**Requirement:**
Repeat all of the data word for word so that only the pictures are missing from the copy.

**Supplied entries:**
********

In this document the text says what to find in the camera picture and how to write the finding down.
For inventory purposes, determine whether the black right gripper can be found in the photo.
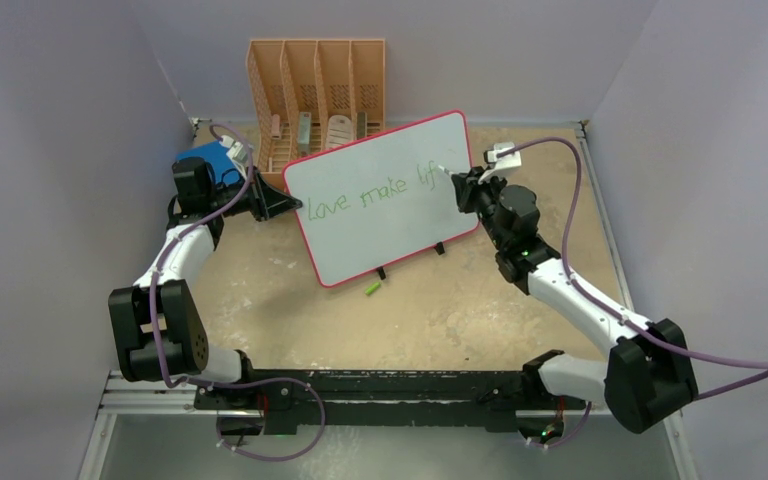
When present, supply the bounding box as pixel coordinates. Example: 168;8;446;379
453;166;509;250

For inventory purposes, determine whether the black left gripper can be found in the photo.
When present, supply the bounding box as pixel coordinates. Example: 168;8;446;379
206;166;300;222

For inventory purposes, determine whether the green whiteboard marker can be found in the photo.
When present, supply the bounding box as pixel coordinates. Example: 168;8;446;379
437;165;455;176

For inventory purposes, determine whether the green marker cap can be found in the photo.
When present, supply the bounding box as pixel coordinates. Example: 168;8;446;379
364;282;381;296

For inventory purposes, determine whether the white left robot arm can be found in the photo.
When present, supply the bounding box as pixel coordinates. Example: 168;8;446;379
108;157;303;409

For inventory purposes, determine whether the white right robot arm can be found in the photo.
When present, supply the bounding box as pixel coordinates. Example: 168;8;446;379
450;167;700;434

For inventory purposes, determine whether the pink-framed whiteboard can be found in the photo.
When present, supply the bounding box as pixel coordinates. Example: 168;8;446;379
282;110;479;288

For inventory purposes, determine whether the orange plastic file organizer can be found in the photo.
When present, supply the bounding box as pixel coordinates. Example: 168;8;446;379
246;38;387;179

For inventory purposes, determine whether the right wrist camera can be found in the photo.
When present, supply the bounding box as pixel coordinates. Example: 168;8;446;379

********

**Finished exercise:**
In this document the text says what to find in the camera picture and how to write the finding down.
For inventory purposes, determine whether the black right gripper can be found in the photo.
When present, supply the bounding box as pixel coordinates. Example: 168;8;446;379
453;166;509;250

For inventory purposes, determine whether the black left gripper can be found in the photo.
When present, supply the bounding box as pixel coordinates. Example: 168;8;446;379
206;166;300;222

For inventory purposes, determine whether the green whiteboard marker can be found in the photo.
When present, supply the bounding box as pixel coordinates. Example: 168;8;446;379
437;165;455;176

For inventory purposes, determine whether the green marker cap can be found in the photo.
When present, supply the bounding box as pixel coordinates. Example: 168;8;446;379
364;282;381;296

For inventory purposes, determine whether the white left robot arm can be found in the photo.
When present, supply the bounding box as pixel coordinates. Example: 168;8;446;379
108;157;303;409

For inventory purposes, determine whether the white right robot arm can be found in the photo.
When present, supply the bounding box as pixel coordinates. Example: 168;8;446;379
450;167;700;434

For inventory purposes, determine whether the pink-framed whiteboard can be found in the photo.
When present, supply the bounding box as pixel coordinates. Example: 168;8;446;379
282;110;479;288

For inventory purposes, determine whether the orange plastic file organizer can be found in the photo.
When present, supply the bounding box as pixel coordinates. Example: 168;8;446;379
246;38;387;179

For inventory purposes, determine whether the right wrist camera can be found in the photo.
When present, supply the bounding box as pixel coordinates. Example: 168;8;446;379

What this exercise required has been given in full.